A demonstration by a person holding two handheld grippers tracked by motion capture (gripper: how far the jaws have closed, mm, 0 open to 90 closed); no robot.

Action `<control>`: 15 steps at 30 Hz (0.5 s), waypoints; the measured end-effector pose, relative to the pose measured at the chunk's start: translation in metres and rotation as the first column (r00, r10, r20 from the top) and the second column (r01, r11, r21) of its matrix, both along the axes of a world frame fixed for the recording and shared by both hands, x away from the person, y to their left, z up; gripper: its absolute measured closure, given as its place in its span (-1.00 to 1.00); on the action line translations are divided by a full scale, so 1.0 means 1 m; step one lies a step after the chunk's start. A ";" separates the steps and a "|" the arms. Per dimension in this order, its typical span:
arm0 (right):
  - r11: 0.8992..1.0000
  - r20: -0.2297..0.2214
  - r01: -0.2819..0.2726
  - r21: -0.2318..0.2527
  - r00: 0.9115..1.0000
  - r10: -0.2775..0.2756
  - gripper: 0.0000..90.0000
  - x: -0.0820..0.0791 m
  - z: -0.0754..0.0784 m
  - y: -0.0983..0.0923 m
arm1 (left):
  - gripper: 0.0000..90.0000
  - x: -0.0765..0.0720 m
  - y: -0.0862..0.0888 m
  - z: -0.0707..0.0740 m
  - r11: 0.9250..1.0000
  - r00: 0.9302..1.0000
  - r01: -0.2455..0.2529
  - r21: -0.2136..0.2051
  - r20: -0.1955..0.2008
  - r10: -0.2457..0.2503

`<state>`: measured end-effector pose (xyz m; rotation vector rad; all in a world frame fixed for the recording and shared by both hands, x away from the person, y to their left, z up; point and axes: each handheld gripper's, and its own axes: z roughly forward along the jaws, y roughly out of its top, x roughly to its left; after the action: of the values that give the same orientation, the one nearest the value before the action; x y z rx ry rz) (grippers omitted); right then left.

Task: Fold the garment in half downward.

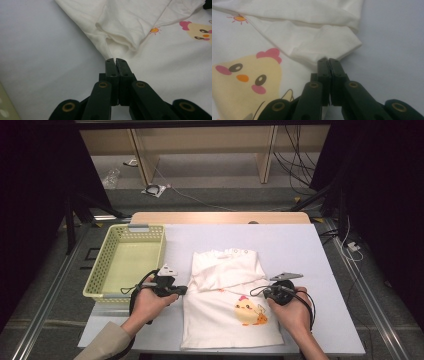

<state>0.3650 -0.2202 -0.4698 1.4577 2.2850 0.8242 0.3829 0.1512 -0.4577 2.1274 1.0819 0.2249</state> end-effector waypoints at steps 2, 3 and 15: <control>1.000 -0.003 -0.005 0.000 1.000 0.005 0.97 0.000 0.000 0.002 | 0.97 0.000 0.002 0.000 1.000 1.000 -0.004 -0.002 -0.004 0.004; 1.000 -0.001 -0.009 -0.002 1.000 0.009 0.97 0.000 -0.001 0.003 | 0.97 -0.001 0.003 0.000 1.000 1.000 -0.005 -0.003 -0.005 0.005; 0.999 -0.009 -0.033 0.001 0.999 0.033 0.97 0.002 -0.001 0.012 | 0.97 -0.004 0.012 0.000 1.000 1.000 -0.013 0.005 -0.003 0.013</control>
<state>0.3665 -0.2084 -0.4713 1.4313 2.3212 0.8295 0.3786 0.1629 -0.4582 2.1264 1.0985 0.2313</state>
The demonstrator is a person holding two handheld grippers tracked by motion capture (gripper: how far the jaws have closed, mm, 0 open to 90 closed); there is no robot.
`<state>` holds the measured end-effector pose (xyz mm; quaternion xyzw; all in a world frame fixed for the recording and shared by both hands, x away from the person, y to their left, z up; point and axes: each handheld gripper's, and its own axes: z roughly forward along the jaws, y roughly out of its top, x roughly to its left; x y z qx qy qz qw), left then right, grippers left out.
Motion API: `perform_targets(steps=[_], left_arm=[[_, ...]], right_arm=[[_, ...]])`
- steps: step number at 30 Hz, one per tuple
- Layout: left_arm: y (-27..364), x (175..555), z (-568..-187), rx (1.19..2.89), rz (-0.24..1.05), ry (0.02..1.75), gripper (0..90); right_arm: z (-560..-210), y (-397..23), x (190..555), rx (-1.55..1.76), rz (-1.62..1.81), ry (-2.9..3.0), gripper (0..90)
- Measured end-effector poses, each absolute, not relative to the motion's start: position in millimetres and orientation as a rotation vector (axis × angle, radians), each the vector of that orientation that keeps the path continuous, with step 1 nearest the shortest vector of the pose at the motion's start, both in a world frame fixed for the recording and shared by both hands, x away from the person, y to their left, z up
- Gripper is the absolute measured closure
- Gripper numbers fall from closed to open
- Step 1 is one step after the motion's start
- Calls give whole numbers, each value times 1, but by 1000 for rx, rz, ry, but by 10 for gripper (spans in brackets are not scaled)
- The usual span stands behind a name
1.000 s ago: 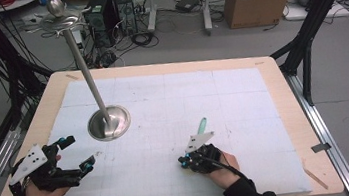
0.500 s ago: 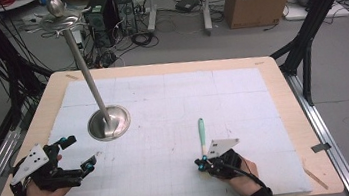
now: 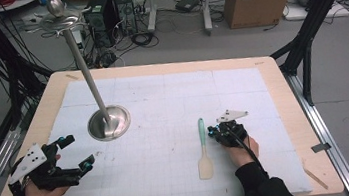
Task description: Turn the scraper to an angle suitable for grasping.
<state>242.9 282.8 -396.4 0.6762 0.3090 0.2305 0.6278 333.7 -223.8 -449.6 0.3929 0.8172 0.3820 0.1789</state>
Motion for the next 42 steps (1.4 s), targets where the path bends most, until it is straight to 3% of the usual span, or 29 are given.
perform_targets(steps=[42], left_arm=[[286,240,-395,1542,535,713,17]], right_arm=[[-444,-114,310,622,1172,2709,900]])
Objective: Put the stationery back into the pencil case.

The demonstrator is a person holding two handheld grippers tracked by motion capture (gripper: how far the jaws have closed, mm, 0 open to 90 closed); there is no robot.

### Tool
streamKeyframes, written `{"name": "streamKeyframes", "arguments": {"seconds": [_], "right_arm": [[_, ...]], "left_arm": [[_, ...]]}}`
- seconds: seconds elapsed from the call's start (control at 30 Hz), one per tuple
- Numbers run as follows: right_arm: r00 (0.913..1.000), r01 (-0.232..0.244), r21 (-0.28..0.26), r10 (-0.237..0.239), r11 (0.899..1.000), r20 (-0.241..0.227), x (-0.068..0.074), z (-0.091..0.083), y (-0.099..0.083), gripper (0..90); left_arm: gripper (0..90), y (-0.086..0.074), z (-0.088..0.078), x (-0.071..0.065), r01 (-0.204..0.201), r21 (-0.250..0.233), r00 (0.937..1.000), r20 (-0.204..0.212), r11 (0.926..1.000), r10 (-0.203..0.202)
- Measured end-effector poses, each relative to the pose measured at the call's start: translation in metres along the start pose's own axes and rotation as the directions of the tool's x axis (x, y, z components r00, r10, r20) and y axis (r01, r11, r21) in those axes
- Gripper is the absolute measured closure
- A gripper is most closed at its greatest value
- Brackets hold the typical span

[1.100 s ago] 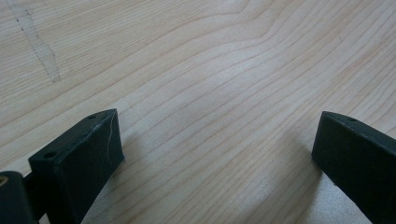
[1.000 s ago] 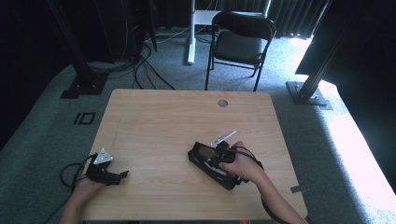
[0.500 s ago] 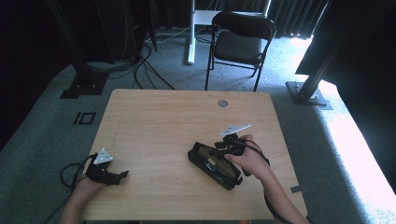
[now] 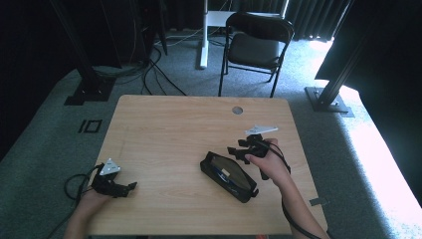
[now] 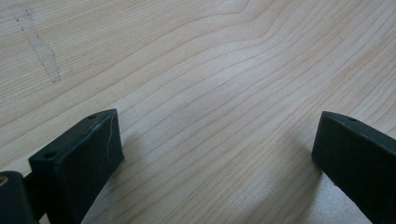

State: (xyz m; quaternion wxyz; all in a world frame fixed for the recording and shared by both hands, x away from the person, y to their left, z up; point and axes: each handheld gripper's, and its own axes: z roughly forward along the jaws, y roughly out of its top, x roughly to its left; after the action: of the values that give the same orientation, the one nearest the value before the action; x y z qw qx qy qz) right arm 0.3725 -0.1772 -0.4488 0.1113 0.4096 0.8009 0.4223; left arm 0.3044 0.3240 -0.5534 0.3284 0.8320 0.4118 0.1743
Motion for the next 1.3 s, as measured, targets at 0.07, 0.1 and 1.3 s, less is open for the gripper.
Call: {"name": "streamKeyframes", "arguments": {"seconds": [0.07,0.1,1.3], "right_arm": [[0.9997,-0.009,-0.011,0.009,1.0,0.022,-0.006,0.0,-0.001,39.8],[0.9996,-0.007,-0.008,0.007,1.0,0.027,-0.008,0.0,-0.002,39.2],[0.9173,-0.224,-0.075,0.236,0.972,0.32,-0.079,-0.016,-0.085,27.7]], "left_arm": [[2.1,0.0,0.0,0.0,-0.001,0.0,1.0,0.0,1.0,0.001],[2.1,0.0,0.0,0.0,-0.001,0.0,1.0,0.0,1.0,0.001],[2.1,0.0,0.0,0.0,-0.001,0.0,1.0,0.0,1.0,0.001]]}}
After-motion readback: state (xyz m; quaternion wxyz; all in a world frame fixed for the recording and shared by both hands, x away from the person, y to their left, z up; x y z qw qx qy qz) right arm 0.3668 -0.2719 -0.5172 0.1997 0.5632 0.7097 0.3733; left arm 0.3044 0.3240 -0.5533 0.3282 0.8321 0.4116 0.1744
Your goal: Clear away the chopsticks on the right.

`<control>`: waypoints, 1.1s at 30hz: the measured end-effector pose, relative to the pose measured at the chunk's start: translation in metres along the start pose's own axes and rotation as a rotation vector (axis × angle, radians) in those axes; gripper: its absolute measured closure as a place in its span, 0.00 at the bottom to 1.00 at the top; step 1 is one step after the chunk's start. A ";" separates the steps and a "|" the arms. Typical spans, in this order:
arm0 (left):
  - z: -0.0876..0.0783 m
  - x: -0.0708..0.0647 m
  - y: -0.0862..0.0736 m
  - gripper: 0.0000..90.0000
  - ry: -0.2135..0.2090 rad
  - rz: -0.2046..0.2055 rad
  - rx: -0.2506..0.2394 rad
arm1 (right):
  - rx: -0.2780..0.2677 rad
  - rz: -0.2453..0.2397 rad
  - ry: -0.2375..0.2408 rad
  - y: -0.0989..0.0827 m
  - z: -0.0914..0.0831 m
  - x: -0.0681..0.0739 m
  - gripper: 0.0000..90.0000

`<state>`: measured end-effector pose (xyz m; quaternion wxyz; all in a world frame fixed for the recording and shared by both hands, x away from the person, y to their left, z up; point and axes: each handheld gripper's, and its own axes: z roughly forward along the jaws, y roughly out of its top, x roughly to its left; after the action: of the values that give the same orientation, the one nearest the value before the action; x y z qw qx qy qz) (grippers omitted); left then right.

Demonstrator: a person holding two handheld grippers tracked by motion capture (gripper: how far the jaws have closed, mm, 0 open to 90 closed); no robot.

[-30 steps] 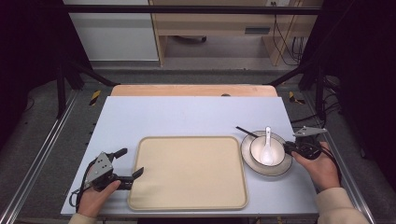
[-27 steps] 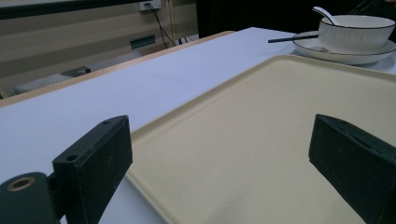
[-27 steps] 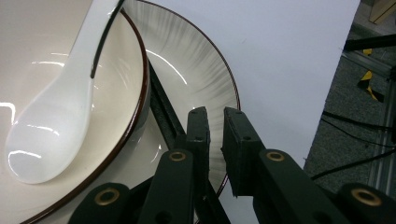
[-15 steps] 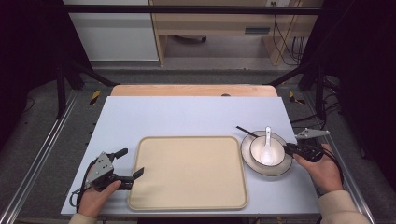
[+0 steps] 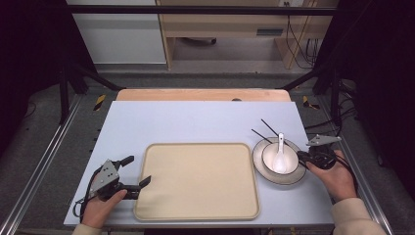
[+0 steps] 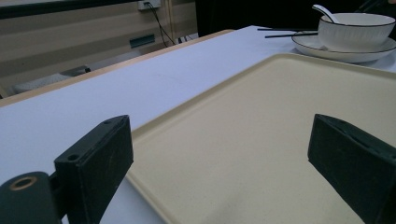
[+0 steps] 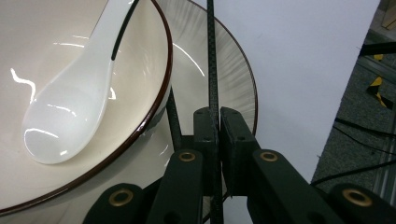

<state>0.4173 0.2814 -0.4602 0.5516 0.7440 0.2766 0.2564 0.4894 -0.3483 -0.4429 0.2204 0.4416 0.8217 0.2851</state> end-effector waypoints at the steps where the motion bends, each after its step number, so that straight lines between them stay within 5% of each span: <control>1: 0.000 0.000 0.000 0.07 0.001 0.001 0.000 | -0.005 0.010 -0.006 0.000 -0.002 0.000 0.95; 8: -0.001 0.001 0.000 0.07 0.015 -0.003 -0.006 | -0.144 0.057 -0.097 0.013 -0.046 0.016 0.95; 14: -0.002 0.001 0.001 0.07 0.016 -0.002 -0.009 | -0.240 -0.021 -0.038 0.031 -0.076 0.093 0.95; 15: -0.002 0.001 0.001 0.07 0.016 -0.003 -0.010 | -0.240 -0.025 -0.013 0.033 -0.076 0.108 0.95; 16: -0.002 0.001 0.001 0.07 0.016 -0.003 -0.010 | -0.240 -0.025 -0.013 0.033 -0.076 0.108 0.95; 17: -0.003 0.002 0.002 0.07 0.016 -0.001 -0.012 | -0.236 -0.053 0.022 0.036 -0.070 0.137 0.95; 19: -0.004 0.002 0.002 0.07 0.019 -0.005 -0.016 | -0.230 -0.063 0.056 0.037 -0.060 0.163 0.95; 20: -0.004 0.002 0.002 0.07 0.019 -0.005 -0.016 | -0.230 -0.063 0.056 0.037 -0.060 0.163 0.95; 21: -0.005 0.003 0.002 0.07 0.019 -0.006 -0.016 | -0.205 -0.066 0.083 0.037 -0.047 0.187 0.95; 28: -0.007 0.004 0.004 0.07 0.020 -0.010 -0.028 | -0.134 -0.041 0.126 0.028 -0.011 0.233 0.95; 33: -0.007 0.004 0.004 0.07 0.019 -0.012 -0.031 | -0.076 -0.019 0.122 0.023 0.002 0.248 0.95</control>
<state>0.4160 0.2875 -0.4538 0.5619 0.7311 0.2824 0.2645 0.3770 -0.1263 -0.4562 0.1892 0.4067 0.8264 0.3404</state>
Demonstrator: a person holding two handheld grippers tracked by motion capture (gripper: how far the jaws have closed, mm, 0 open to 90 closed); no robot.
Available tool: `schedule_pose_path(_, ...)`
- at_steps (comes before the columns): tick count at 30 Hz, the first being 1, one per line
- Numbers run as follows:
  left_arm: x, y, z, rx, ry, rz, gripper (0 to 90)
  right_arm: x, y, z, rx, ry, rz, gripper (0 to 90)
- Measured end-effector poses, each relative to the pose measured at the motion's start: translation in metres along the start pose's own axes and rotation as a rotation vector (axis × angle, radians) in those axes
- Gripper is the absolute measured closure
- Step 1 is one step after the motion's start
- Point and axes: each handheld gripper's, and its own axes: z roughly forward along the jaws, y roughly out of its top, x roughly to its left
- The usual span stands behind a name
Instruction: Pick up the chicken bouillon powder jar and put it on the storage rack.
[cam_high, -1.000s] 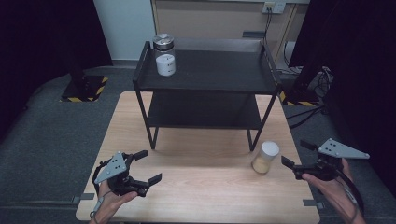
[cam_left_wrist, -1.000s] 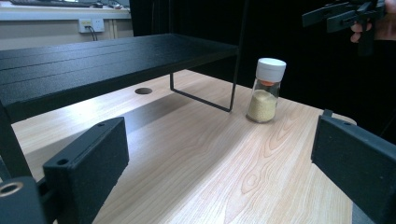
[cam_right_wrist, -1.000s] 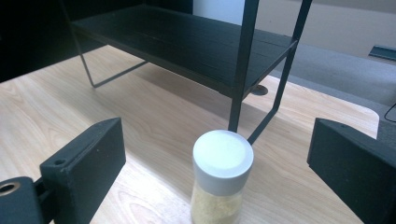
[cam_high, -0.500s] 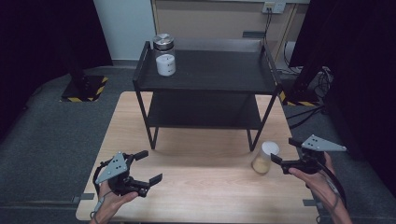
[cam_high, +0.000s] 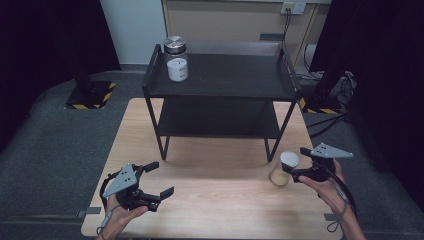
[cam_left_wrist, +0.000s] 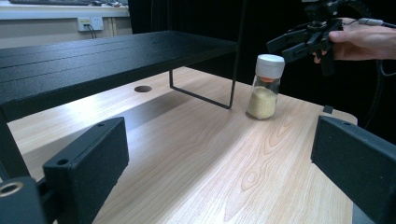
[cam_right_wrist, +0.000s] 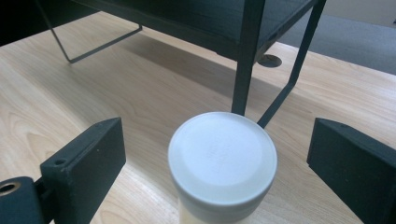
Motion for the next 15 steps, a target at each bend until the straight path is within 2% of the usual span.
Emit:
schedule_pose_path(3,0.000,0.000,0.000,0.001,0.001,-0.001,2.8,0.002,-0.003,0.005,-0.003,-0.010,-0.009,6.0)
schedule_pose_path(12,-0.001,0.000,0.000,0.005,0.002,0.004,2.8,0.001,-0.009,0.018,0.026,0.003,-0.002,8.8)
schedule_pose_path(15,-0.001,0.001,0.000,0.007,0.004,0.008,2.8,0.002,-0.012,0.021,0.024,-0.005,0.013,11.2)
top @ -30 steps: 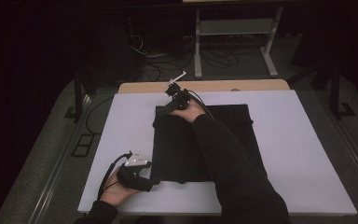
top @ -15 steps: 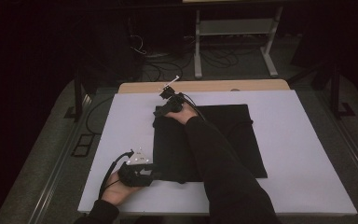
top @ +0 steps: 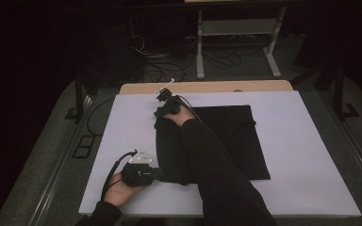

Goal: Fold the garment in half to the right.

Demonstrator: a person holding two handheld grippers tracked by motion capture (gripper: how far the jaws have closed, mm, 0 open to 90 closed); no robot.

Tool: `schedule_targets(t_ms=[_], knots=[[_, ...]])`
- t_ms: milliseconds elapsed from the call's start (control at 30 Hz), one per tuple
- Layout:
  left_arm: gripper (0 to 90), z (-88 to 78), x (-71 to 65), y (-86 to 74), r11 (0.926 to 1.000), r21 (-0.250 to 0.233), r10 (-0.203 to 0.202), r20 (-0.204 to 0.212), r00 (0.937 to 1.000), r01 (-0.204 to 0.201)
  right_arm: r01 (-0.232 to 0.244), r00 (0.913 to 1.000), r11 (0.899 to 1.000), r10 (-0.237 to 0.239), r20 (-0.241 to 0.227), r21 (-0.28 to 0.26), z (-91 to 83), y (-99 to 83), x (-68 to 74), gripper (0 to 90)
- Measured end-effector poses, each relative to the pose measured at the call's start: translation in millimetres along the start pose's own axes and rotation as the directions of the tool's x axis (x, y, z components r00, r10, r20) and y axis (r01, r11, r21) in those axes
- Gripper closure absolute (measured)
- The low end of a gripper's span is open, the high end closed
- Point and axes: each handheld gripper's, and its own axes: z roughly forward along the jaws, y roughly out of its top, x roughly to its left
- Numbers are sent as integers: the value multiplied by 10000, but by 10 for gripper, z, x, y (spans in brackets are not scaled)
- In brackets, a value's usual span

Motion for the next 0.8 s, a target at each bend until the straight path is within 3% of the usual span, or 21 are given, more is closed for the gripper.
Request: schedule_targets(t_ms=[300, 433, 800], knots=[[807, 3, 2, 25, 9999, -100, -92, 199, 9998, 94, 130, 9996, 9999, -130, 238, -12, -56, 12, 23, 667], [818, -2, 5, 37, 9997, -175, -138, 274, 9995, 143, 239, 9995, 9997, -240, 228, 68, -119, 22, 15, 797], [828, -23, -49, 99, 9980, -593, -188, 429, 9989, 213, 274, 9996, 9996, -275, -53, -58, -400, 44, -12, 844]])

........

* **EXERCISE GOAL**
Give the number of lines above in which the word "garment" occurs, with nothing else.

* **RESULT OF THIS EXERCISE**
2